17
Lug2017

Sul quotidiano La Sicilia un altro successo professionale dello studio Seminara & Associati

Locazione per uso non abitativo. Obbligo di buona fede del conduttore.

Inammissibilità della Exceptio inadimpleti contractus da parte del conduttore causa dell’inadempimento.  

(Edil Sud s.r.l. / Comune di Augusta)  –

Sentenze Corte di Appello  di Catania, sez. II, n.ri 1245 e 1247 / 2017 depositate  il 05.07.17)

Singolare è il caso definito in secondo grado con le sentenze della Corte di Appello in epigrafe, e ben argomentata è l’interpretazione dell’art. 1460 c.c..

Una società costruisce in Augusta un edificio per abitazioni ed uffici privati, che il Comune sceglie per destinarlo a propri uffici. Rilascia quindi  il Comune autorizzazione per il mutamento della destinazione in data 27.02.09.

A seguito  esposti denunzianti supposti abusi della costruzione, l’edificio veniva sequestrato dalla Procura del Tribunale di Siracusa in data 16.02.10. Adito il Tribunale quale giudice del riesame, l’edificio veniva dissequestrato con provvedimento del 05.03.10.

Ciò premesso, in data 09.03.10 il Comune stipula contratto di locazione del detto immobile; ne ottiene la detenzione, ed inizia a corrispondere i primi canoni. E però inopinatamente non vi si trasferisce, e sospende i pagamenti, costringendo  la locatrice EDIL SUD, difesa dall’avv. Dario Seminara dello Studio “SEMINARA & ASSOCIATI” di Catania, a richiedere  decreto ingiuntivo di euro 298.125, oltre accessori.

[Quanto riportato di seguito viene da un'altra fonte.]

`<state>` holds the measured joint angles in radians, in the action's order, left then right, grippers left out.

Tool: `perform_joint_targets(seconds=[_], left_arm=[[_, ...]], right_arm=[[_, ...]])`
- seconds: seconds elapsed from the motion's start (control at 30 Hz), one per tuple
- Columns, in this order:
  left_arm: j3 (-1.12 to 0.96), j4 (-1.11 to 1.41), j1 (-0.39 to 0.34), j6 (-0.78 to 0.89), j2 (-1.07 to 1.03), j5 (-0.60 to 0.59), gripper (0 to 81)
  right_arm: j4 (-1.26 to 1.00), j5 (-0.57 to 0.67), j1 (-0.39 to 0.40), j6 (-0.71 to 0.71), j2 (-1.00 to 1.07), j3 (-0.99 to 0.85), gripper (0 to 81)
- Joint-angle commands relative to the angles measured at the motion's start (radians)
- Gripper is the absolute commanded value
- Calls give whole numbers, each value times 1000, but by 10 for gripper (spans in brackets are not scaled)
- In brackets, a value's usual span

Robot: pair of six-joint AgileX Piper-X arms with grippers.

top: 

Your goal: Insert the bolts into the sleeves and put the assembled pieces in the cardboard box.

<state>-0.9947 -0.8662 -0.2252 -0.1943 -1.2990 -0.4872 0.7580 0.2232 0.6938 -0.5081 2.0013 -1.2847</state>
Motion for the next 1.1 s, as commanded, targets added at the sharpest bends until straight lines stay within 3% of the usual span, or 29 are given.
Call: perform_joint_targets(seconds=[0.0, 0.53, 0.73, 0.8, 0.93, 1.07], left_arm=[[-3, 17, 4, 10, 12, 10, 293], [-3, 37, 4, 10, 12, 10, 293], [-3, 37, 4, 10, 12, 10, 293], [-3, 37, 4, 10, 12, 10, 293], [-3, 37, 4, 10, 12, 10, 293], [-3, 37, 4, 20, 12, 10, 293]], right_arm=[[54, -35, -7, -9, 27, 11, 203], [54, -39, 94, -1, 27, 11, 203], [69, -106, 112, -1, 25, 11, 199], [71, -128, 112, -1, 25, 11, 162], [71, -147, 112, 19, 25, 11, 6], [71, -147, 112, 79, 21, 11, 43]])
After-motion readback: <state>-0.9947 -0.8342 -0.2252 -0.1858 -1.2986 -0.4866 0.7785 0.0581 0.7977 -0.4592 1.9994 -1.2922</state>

Si oppone il Comune di Augusta, affermando che illegittima sarebbe stata la propria ordinanza 27.02.09, e che quindi inadempiente sarebbe la Locatrice EDIL SUD, con conseguente inesistenza del  diritto di credito di questa.

Nel processo si costituisce il sig. AMARA Giuseppe, quale legale rappresentante della IMMOBILIARE AUGUSTA SRL, aderendo alle difese del Comune, e richiedendo la revoca del d.i..

Nelle more del giudizio, il Comune con sua nota 11.11.11 ratifica la sua propria autorizzazione del 27.02.09.

Ciò non ostante, il Tribunale di Siracusa, sezione di Augusta, pur dicendo inammissibile l’intervento della IMMOBILIARE AUGUSTA SRL, accoglie l’opposizione del Comune di Augusta, e revoca il d.i.

Appellata da EDIL SUD (difesa dall’avv. SEMINARA), la sentenza del Tribunale aretuseo è stata integralmente riformata dalla Corte di Appello con sentenza 1245/17 (G.rel. Murana, Pres. Escher), con cui si esamina puntualmente l’eccezione del Comune ex art. 1460 c.c., sotto il profilo della buona fede della EDIL SUD, pure evidenziando che, ai sensi del II comma dello stesso articolo, non può rifiutarsi l’esecuzione della prestazione se il rifiuto è contrario a buona fede. Tanto premesso, la Corte catanese ha rilevato che il Comune ha ratificato l’autorizzazione confermandone la natura di concessione edilizia, e quindi non può per ciò stesso poi  ritenere, pena la violazione del principio di buona fede richiamato dall’art. 1460 c.c., inadempiente la controparte per non aver ottenuto la concessione edilizia piuttosto che la autorizzazione.  “Il Comune, pertanto, non avrebbe potuto legittimamente avvalersi dell’eccezione di inadempimento, essendo esso stesso causa dell’inadempimento della controparte”.

Donde il rigetto dell’opposizione, e la condanna del Comune di Augusta al pagamento di euro 298.125, oltre interessi e spese legali.

Analogamente, con sentenza 1247/17, la Corte ha pure rigettato l’appello del Comune di Augusta, teso a non pagare i canoni locatizi maturati successivamente a quelli oggetto della causa precedente, condannandolo al pagamento (sempre in favore di EDILSUD,  difesa dallo Studio SEMINARA & ASSOCIATI) di ulteriori 669.897, oltre interessi e spese legali.

Per cui  superato, tra sorte capitale, interessi e spese legali, è il muro del milione di euro.

E, soprattutto, meglio delimitato e applicato il principio di buona fede.